In order for the strategy of keeping your public facing "mask" in the dark about what's actually going on to pan out well, two things have to be true: the mask can't have any other important responsibilities besides being the mask (otherwise it's ignorance would make it worse at them and it would often unwittingly work at cross purposes with the "back office"), and the "back office" needs to be independently competent enough to pursue its aims without assistance or input from the "mask". To the degree that those conditions don't hold, you'll get all the expected problems and dysfunctions which are the costs of self-discretion.

Rephrasing all that in terms of an individual, if your "conscious mind" doesn't actually do shit except eat hot chip and lie, the holistic "you" doesn't really lose much from your "unconscious" mind cutting consciousness out of the equation. Tightly related, if your "unconscious mind" is basically "you but smaller", a.k.a has the full set of cognitive capacities you think of a human as having, just on a smaller scale, then even if the "conscious" mind was useful, cutting it out of the picture only loses out on bonus point team synergy and the unconscious can still basically get the job done.

These conditions are fairly easy to meet for a group of people, but don't remotely hold for an individual's mind! It's totally doable to create an organization that has a person or department that exists solely to be a public mask, where all the actual work flows have been designed to not route anything important through the mask. Likewise, in small groups it's possible for one person or a small group to be working behind the scenes to "keep the ship afloat".

As for an individual human mind, these conditions don't apply at all if we take the "conscious mind" to mean "anything that's part of your first order experience" (which includes all working, episodic, and semantic memory) and the "unconscious" mind to mean everything that literally can't/won't show up in your first order experience. If that's the split we're talking about, totally disconnecting your "conscious" and "unconscious" mind would leave you profoundly intellectually disabled such that you'd probably need a full time caretaker to not die. This means that if we're trying to think about the conscious and unconscious selectively compartmentalizing, you won't overall be profoundly disabled, but your self-deception fairy will be. The only kind of memory your self-deception fairy has at its disposal is muscle memory. If that doesn't sound like a big deal, perhaps because it's easy to think of crazy complex things humans can do with "just" muscle memory, you might be forgetting that learning complex tasks in the first place requires paying focused attention to what you're trying to learn. While The Inner Game of Tennis and others are correct in clarifying that this paying attention doesn't require higher order mental activity, doesn't require verbally repeating the steps to yourself again and again, and doesn't require going "Focus! You're trying to Do The Thing!", it absolutely involves paying direct attention in a way that loads your working memory and makes what you're paying attention to eligible to be part of the episodic and semantic memory formation pipeline. If your self-deception fairy has cut out that kind of consciousness from the Forbidden Thing, you basically can't intentionally develop further muscle memory for handling the Forbidden Thing, you can't plan or intentionally problem solve about the Forbidden Thing, leaving you stuck with whatever habits you had at the point that your self-deception fairy walled off consciousness.
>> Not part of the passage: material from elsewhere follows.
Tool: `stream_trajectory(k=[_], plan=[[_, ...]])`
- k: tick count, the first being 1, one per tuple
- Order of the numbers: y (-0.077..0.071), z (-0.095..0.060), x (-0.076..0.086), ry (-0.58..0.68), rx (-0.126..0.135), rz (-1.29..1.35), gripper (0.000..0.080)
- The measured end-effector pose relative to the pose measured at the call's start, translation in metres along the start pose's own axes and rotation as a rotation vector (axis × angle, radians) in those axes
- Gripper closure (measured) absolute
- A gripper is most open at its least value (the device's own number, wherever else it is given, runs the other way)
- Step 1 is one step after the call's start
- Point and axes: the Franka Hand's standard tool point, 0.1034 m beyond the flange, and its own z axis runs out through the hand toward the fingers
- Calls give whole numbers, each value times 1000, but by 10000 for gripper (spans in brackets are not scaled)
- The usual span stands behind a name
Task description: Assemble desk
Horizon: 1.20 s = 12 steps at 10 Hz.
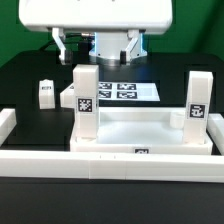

This mode of self-deception is the only one where I think it's sensible to talk about your "conscious self" as truly having zero privileged information about what's happening in your mind with regards to the Forbidden Things. It's also the mode with the most profoundly disabled self-deception fairy, leaving very little capacity for a coherent secret agenda to be robustly pursued. And while it's a mode of self-deception that I think people can and do exhibit, I don't think that it's the prototypical mode and perhaps not even a common mode.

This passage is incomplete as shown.